§ **WORK REQUIRED**
Transcribe the full listing below, word for word, without pictures.

§ **DATASET EXTRACT**
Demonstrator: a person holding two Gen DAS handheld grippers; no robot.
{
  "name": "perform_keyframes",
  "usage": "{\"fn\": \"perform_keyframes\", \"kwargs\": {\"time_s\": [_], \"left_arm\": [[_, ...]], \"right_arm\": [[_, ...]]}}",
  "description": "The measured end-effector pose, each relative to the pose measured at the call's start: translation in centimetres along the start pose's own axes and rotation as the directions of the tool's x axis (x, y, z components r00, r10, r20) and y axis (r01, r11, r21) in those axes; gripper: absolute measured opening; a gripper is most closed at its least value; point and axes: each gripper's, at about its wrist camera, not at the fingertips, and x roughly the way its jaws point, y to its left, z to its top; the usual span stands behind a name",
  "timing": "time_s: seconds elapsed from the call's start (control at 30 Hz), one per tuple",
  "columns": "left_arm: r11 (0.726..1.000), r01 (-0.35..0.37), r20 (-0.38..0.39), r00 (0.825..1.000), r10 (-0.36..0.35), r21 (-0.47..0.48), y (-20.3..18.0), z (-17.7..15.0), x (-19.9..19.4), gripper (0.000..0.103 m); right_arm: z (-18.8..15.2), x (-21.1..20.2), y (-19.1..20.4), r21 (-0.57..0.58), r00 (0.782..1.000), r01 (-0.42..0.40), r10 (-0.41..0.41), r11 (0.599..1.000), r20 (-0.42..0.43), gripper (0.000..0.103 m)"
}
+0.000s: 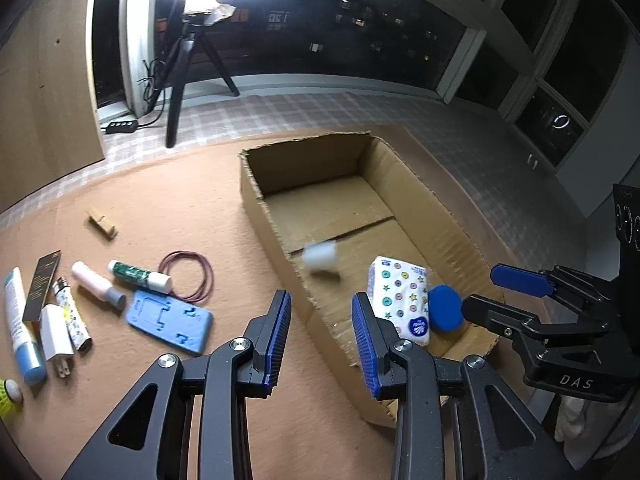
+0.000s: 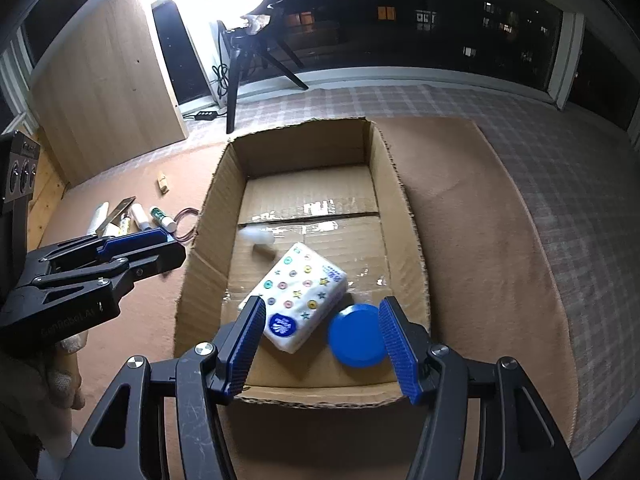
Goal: Organize objects
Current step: 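Move the right tool back to the white-blue lotion bottle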
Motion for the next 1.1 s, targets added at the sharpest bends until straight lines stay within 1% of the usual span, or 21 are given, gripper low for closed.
{"fn": "perform_keyframes", "kwargs": {"time_s": [0.33,0.43,0.6,0.7,0.8,0.87,1.1], "left_arm": [[0.998,-0.041,0.006,0.999,0.041,-0.049,3.6,-1.7,-2.7,0.034],[0.996,-0.059,0.008,0.998,0.060,-0.069,5.3,-2.5,-3.9,0.034],[0.987,-0.096,0.014,0.995,0.098,-0.128,9.0,-3.8,-5.9,0.034],[0.979,-0.117,0.015,0.992,0.121,-0.169,11.6,-4.8,-7.3,0.034],[0.968,-0.140,0.014,0.989,0.146,-0.206,14.2,-6.0,-8.7,0.034],[0.960,-0.157,0.012,0.986,0.164,-0.234,16.0,-7.0,-9.6,0.034],[0.925,-0.197,0.000,0.978,0.209,-0.324,21.8,-9.6,-11.9,0.035]], "right_arm": [[0.2,-0.3,2.8,-0.007,0.999,-0.046,0.046,0.999,-0.002,0.055],[0.4,-0.2,4.2,-0.010,0.997,-0.078,0.078,0.997,-0.005,0.055],[0.9,0.5,7.2,-0.034,0.992,-0.126,0.126,0.991,-0.019,0.055],[1.4,0.9,9.5,-0.061,0.988,-0.151,0.150,0.987,-0.028,0.055],[1.9,1.4,11.7,-0.073,0.980,-0.197,0.194,0.978,-0.039,0.055],[2.5,1.8,13.6,-0.084,0.973,-0.228,0.224,0.970,-0.047,0.055],[4.4,3.2,19.9,-0.160,0.957,-0.289,0.281,0.944,-0.070,0.055]]}}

§ **WRITTEN SOLUTION**
Demonstrator: a person holding two Gen DAS handheld grippers; no robot.
{
  "name": "perform_keyframes",
  "usage": "{\"fn\": \"perform_keyframes\", \"kwargs\": {\"time_s\": [_], \"left_arm\": [[_, ...]], \"right_arm\": [[_, ...]]}}",
  "description": "The measured end-effector pose, each relative to the pose measured at the call's start: translation in centimetres along the start pose's own axes and rotation as the directions of the tool's x axis (x, y, z components r00, r10, r20) and y axis (r01, r11, r21) in those axes; gripper: absolute measured opening; a gripper is most closed at its least value; point and axes: each gripper's, at about its wrist camera, not at the fingertips, and x roughly the way its jaws point, y to its left, z to its top; the usual span stands behind a name",
  "timing": "time_s: seconds elapsed from the call's start (control at 30 Hz), one per tuple",
  "columns": "left_arm: r11 (0.726..1.000), r01 (-0.35..0.37), r20 (-0.38..0.39), r00 (0.825..1.000), r10 (-0.36..0.35), r21 (-0.47..0.48), y (-20.3..18.0), z (-17.7..15.0), x (-19.9..19.4), gripper (0.000..0.103 m); right_arm: z (-18.8..15.2), x (-21.1..20.2), y (-19.1..20.4), r21 (-0.57..0.58), r00 (0.782..1.000), r01 (-0.42..0.40), r10 (-0.41..0.41), r11 (0.599..1.000), r20 (-0.42..0.43), gripper (0.000..0.103 m)"
}
+0.000s: 
+0.000s: 
Goal: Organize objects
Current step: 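Move the right tool back to the white-blue lotion bottle
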Motion for the next 1.1 s, targets added at the sharpest bends until straight lines stay within 1% of the usual span, or 21 are given, gripper low for closed.
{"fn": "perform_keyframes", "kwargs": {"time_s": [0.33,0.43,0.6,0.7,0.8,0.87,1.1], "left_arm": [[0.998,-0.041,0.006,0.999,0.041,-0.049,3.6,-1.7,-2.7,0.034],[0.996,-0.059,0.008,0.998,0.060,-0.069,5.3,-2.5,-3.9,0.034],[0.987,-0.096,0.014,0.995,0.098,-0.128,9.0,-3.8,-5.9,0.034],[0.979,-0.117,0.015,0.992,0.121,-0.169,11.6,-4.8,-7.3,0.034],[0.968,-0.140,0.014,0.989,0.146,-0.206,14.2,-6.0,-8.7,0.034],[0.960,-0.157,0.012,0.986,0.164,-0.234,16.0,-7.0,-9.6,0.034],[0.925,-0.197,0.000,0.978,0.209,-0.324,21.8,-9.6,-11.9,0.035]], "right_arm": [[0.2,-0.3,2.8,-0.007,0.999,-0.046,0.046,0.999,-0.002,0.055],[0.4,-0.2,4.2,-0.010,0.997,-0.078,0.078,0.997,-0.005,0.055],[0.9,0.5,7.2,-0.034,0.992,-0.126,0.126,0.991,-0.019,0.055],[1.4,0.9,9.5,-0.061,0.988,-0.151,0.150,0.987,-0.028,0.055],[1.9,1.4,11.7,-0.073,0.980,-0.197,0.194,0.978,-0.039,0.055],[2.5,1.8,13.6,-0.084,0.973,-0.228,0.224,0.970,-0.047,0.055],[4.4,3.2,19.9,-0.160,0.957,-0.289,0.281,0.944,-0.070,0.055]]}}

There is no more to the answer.